• GIVEN DATA:
>>>

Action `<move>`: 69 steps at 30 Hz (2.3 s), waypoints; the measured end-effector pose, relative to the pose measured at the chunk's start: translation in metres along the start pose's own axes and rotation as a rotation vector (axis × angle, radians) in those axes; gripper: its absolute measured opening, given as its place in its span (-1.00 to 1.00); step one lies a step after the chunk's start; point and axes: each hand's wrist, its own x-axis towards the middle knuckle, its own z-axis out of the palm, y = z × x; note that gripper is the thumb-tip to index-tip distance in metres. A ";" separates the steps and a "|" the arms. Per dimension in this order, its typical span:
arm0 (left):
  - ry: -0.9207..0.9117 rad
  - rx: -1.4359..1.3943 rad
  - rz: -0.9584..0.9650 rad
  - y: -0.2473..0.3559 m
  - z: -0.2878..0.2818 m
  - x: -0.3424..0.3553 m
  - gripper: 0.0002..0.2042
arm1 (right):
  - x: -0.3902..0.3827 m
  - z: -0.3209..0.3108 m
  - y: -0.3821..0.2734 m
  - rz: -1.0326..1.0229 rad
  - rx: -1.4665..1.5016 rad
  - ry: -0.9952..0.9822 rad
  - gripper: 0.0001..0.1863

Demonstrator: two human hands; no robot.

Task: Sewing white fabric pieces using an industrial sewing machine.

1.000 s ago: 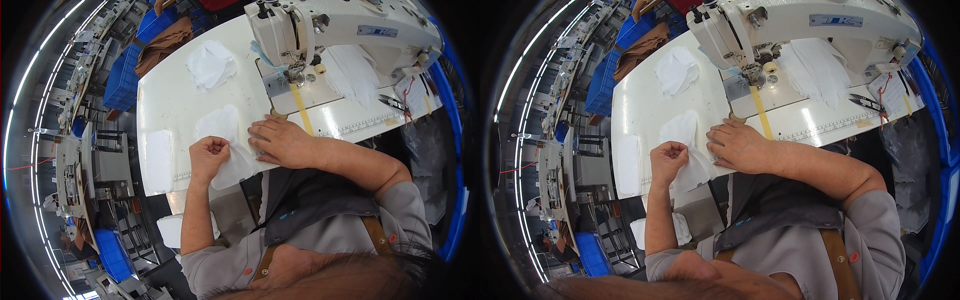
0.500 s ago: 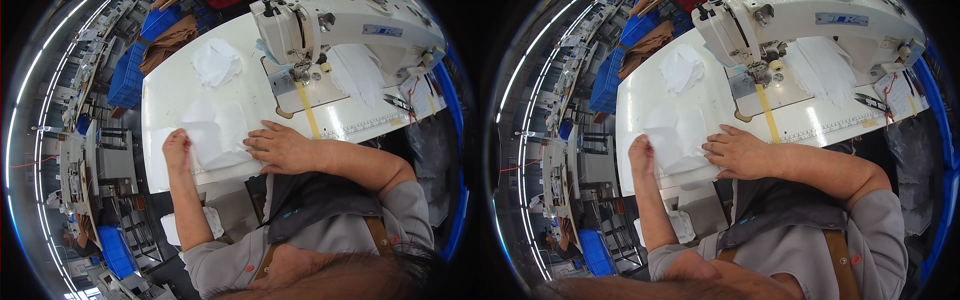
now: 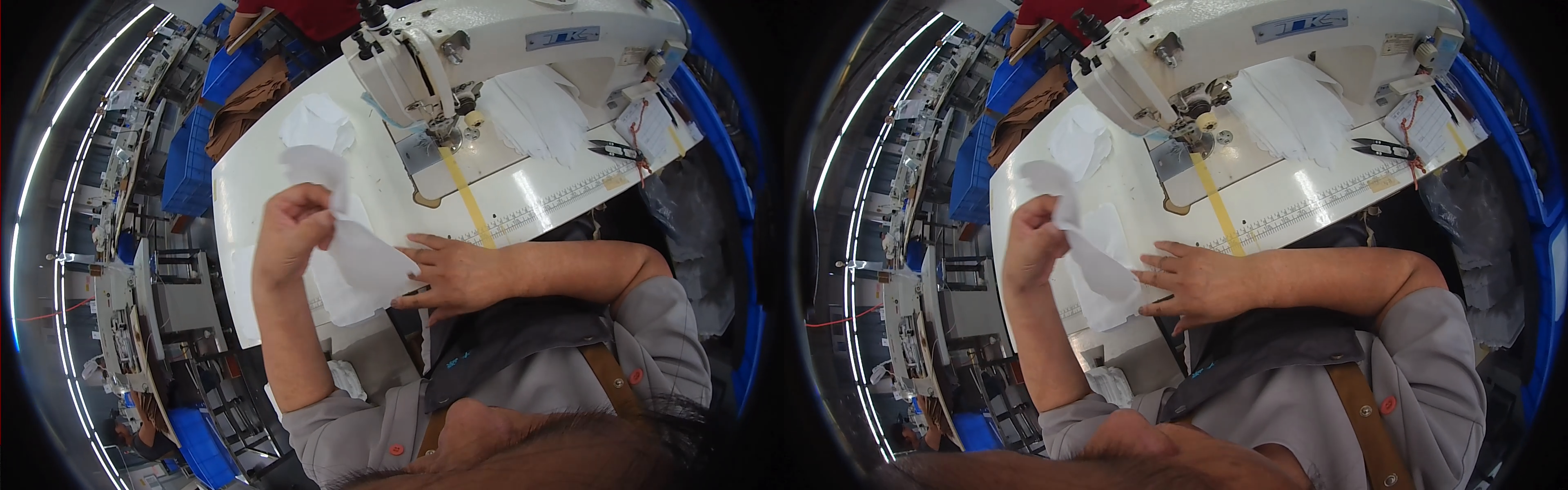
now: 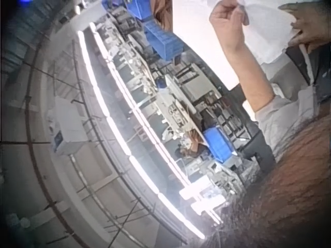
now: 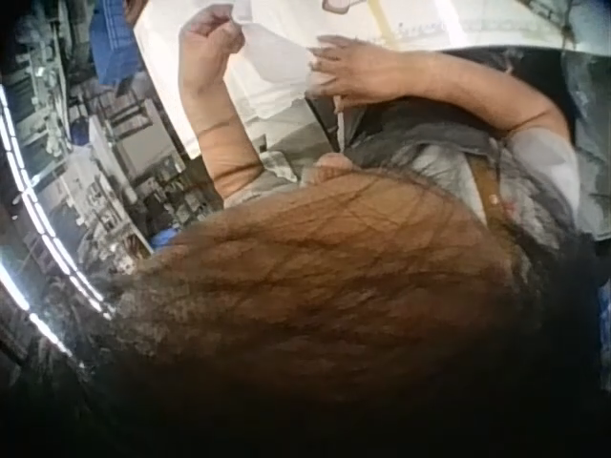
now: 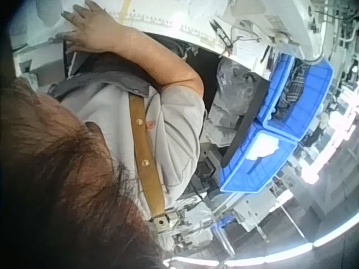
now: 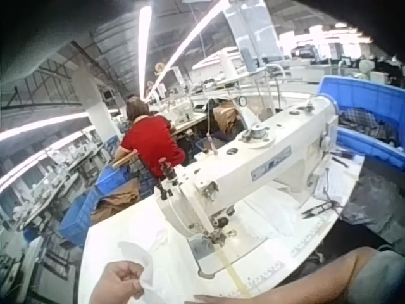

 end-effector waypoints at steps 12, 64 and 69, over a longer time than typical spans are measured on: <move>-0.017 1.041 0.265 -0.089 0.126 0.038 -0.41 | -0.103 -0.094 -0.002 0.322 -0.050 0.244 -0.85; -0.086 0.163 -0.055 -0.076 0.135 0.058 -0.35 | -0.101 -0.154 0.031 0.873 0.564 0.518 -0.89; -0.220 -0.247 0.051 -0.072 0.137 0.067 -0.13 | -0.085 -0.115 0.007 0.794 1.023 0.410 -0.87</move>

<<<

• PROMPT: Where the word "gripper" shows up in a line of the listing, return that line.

• WORKED SOLUTION:
Action `<move>`: 69 steps at 30 Hz (2.3 s), waypoints; the measured end-effector pose, relative to the pose measured at the chunk's start: translation in metres along the start pose's own axes and rotation as a rotation vector (axis × angle, radians) in those axes; gripper: its absolute measured opening, given as its place in its span (-1.00 to 1.00); step one lies a step after the chunk's start; point and axes: each hand's wrist, its own x-axis towards the middle knuckle, its own z-axis out of the palm, y = z × x; note that gripper is the thumb-tip to index-tip distance in metres. A ";" separates the steps and a "|" the arms. Per dimension in this order, its typical span:
  - gripper: 0.0002..0.2042
  - gripper: 0.0001..0.1863

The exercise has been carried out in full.